I don’t know what I expected when I returned to the hospital. I guess I thought there’d be more activity in Bree’s room as the doctors worked to bring her back, but when I stepped through the door to her room, all was quiet. She lay there in the darkness with only the faint overhead light illuminating the upper half of her body. I sit down in the uncomfortable chair again and just stare at her. I think of things to say when she wakes up. How do I make this all better?

As I’m rehearsing the things I’ll say in my mind, someone pushes the door to the room open hesitantly, and I see a large man in a tight-fitting sports jacket step into the room. It must take his eyes a moment to adjust to the darkness because I don’t think he saw me at first. He looks at Bree and then scans the room until his eyes land on me. He nods and steps toward me. Another man, similarly large, follows him.

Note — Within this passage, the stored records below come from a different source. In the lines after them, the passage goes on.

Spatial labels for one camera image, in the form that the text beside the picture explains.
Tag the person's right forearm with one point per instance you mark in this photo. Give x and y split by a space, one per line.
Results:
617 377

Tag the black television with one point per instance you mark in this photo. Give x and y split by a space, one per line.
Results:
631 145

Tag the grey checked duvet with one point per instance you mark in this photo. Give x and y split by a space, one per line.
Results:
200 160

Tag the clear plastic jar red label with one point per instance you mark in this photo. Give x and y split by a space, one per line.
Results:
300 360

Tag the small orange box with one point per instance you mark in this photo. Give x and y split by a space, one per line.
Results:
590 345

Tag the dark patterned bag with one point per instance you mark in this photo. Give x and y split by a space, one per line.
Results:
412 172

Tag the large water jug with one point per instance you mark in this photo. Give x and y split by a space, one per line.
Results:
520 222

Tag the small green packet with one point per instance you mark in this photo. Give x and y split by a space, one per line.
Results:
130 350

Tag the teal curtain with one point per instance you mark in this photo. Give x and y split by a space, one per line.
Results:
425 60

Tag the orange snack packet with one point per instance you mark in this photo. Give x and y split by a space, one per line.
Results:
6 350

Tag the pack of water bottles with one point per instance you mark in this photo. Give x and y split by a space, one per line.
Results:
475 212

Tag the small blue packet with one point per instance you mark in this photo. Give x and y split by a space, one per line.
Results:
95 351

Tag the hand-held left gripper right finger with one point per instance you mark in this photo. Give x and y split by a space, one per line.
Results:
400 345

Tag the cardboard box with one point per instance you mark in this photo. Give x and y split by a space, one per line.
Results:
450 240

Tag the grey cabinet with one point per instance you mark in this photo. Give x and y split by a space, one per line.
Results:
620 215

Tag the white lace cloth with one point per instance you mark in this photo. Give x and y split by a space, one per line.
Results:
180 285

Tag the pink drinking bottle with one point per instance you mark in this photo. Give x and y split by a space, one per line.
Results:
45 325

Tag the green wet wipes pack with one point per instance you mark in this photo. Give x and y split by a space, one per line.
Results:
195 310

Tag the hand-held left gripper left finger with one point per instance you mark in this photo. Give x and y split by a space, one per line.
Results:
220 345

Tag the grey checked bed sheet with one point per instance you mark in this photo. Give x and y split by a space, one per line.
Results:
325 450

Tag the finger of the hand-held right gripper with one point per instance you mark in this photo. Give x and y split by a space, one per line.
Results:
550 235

“Mr. Soczek?” he whispers.

An anxiety comes over me when I see the badge glimmering on his belt. Police. “Yes,” I reply.

“I’m Detective Swanson, and this is my partner Detective Manous. Can we talk to you out in the hallway for a moment?” He continues to whisper as if he will wake Bree up, but each word he says sends a chill down my spine.

I nod and stand up. I look at Bree one more time before I follow the rotund officers out of her room. They step down the hallway a bit and I join them in a small huddle near the door of the room down the hall from Bree.

“Thank you, Mr. Soczek,” Swanson says.

“You’re welcome,” I reply. “What can I do for you? I’ve given my statement to the police already.”

“I know, and we’ve read through the reports, but we have more questions if you don’t mind,” Swanson says.

I don’t feel like I have any choice, so I nod my head in agreement.

“The report says that you arrived at your home at 10 AM on Tuesday after you didn’t hear from your wife. Is that correct?”


“And you two are separated. Is that correct?”

I don’t like the word separated. We weren’t separated. We had just decided to live apart for a while until things settled down. “We were living apart for a bit, but we had planned to move back in together. Things were getting better,” I reply.

“When was that going to happen?”

“Next week.”

“Why next week?”

“I don’t know. That’s just what we decided.”

“When did you decide on that?”

“This past weekend.”

Swanson looks at Manous. Something passes between them, and it raises my anxiety a bit.

“That’s the last time you saw your wife before the incident, correct?”


“Do you know why anyone would want to hurt your wife?”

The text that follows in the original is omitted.